Figure 2. Negative correlation between psychopathology and BMI. Correlation analysis revealed a significantly negative correlation between the BMI and the PANSS negative subscore (r=-0.242, df=1, 200, p=0.001). Maroon dots: high BMI; Pink dots: low BMI; PANSS, Positive and Negative. Syndrome Scale; N, negative psychopathology.
The high BMI group demonstrated elevated fasting glucose (Z=−2.86, p= 0.004), triglycerides (Z=−3.84, p<0.001), and apolipoprotein B (Z= −1.99, p = 0.047) compared to the low BMI group (Table 2). These differences remained significant after covariate adjustment. Spearman correlations confirmed positive associations between BMI and glucose (r= 0.263, p<0.001), TG (r= 0.358, p<0.001), and LDL-C (r= 0.177, p= 0.012).

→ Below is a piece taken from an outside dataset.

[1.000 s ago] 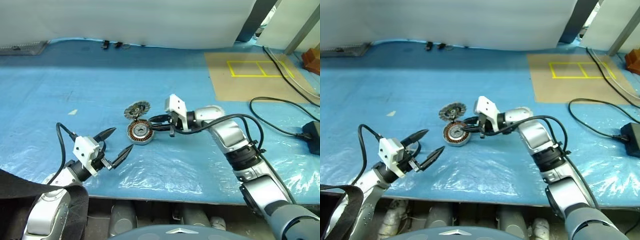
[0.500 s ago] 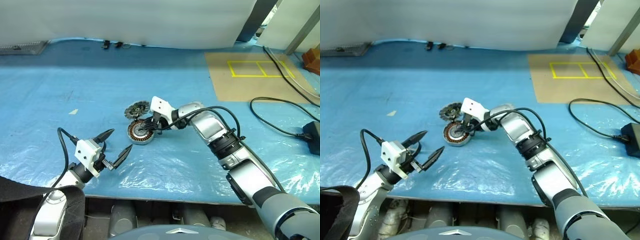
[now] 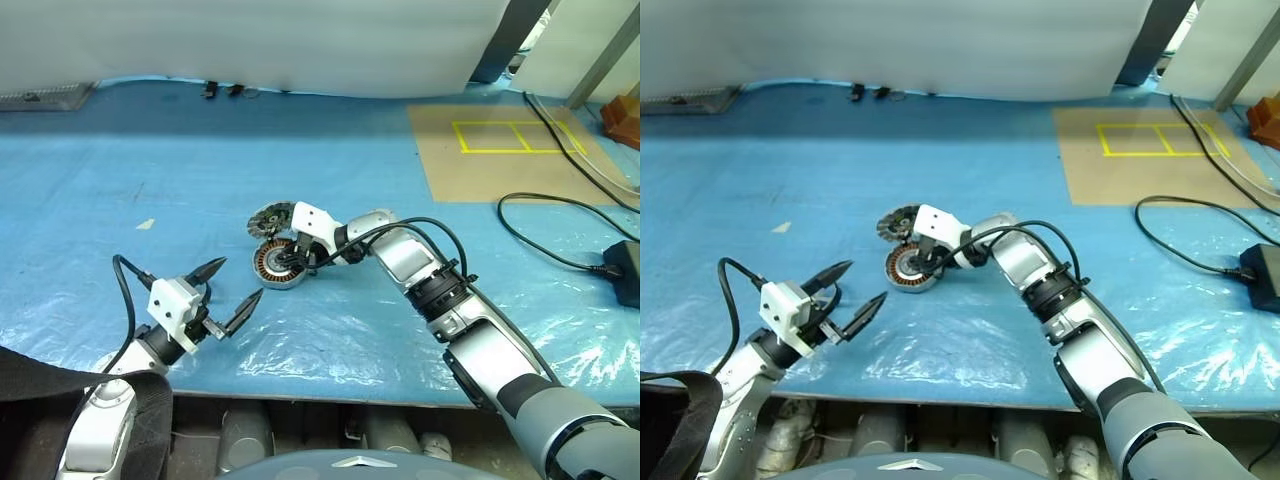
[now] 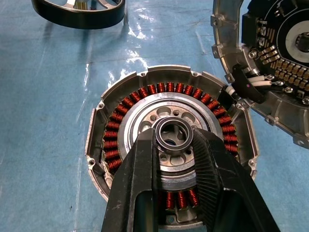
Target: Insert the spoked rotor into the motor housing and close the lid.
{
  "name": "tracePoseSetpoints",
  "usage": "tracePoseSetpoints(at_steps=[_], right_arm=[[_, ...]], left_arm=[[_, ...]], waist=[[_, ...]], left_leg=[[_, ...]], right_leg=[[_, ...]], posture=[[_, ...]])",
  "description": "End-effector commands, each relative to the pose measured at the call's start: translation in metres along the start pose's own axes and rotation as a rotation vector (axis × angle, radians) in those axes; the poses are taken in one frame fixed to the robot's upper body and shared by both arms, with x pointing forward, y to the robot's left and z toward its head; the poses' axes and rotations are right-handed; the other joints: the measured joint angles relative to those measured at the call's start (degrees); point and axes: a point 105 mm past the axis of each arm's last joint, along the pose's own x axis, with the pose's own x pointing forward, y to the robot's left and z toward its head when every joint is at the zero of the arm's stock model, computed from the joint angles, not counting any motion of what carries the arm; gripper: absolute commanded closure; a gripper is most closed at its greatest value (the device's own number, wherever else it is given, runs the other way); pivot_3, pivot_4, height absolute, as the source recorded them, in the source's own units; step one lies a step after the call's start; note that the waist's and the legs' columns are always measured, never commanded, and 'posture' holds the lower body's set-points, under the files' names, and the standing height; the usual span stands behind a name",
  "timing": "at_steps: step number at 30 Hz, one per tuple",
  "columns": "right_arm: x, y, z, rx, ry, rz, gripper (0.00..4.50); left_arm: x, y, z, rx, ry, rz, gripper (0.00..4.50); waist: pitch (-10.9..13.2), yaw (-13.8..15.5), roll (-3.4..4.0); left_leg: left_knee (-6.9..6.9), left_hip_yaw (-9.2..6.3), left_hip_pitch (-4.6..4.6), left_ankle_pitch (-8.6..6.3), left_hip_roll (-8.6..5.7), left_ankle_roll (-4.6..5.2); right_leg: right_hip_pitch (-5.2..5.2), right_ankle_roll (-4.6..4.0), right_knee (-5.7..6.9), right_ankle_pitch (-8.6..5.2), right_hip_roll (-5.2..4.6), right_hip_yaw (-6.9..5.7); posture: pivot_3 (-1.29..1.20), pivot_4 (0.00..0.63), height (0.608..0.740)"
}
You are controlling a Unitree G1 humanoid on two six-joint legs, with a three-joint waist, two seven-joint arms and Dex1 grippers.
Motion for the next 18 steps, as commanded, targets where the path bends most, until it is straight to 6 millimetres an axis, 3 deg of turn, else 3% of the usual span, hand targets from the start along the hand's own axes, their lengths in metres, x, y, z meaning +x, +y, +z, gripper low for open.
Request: tracePoseSetpoints(at_steps=[1, 18], right_arm=[[0.0003, -0.0004, 0.0054, -0.035, -0.007, -0.002, 3.80], [0.0070, 0.0035, 0.0073, -0.042, -0.011, 0.020, 3.80]], left_arm=[[0.0003, 0.0028, 0.0096, 0.037, -0.034, 0.007, 0.00], [0.0023, 0.0021, 0.0090, 0.033, -0.033, 0.008, 0.00]], waist=[[0.00, 0.00, 0.00], [0.00, -0.06, 0.00]], left_leg=[[0.00, 0.00, 0.00, 0.00, 0.00, 0.00], [0.02, 0.00, 0.04, 0.00, 0.00, 0.00]], right_leg=[[0.00, 0.00, 0.00, 0.00, 0.00, 0.00], [-0.01, 0.00, 0.06, 0.00, 0.00, 0.04]], posture=[[0.00, 0.150, 0.740], [0.00, 0.150, 0.740]])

Table 2. Demographic and clinical characteristics of chronic schizophrenic patients with/without high BMI.
In the cytokine subset, no significant differences in IL-2, IL-6 or TNF-α were observed between BMI groups. However, a significant negative correlation emerged between BMI and IL-2 levels across all patients (r=−0.301, p= 0.013) (Figure 3). Stratified analyses revealed stronger correlations in the high BMI subgroup (r= −0.506, p= 0.002) compared to the low BMI group (r= −0.376, p= 0.034). TNF-α levels inversely correlated with PANSS total (r = −0.312, p= 0.010) and general psychopathology scores (r = −0.247, p= 0.042) (Figure 4).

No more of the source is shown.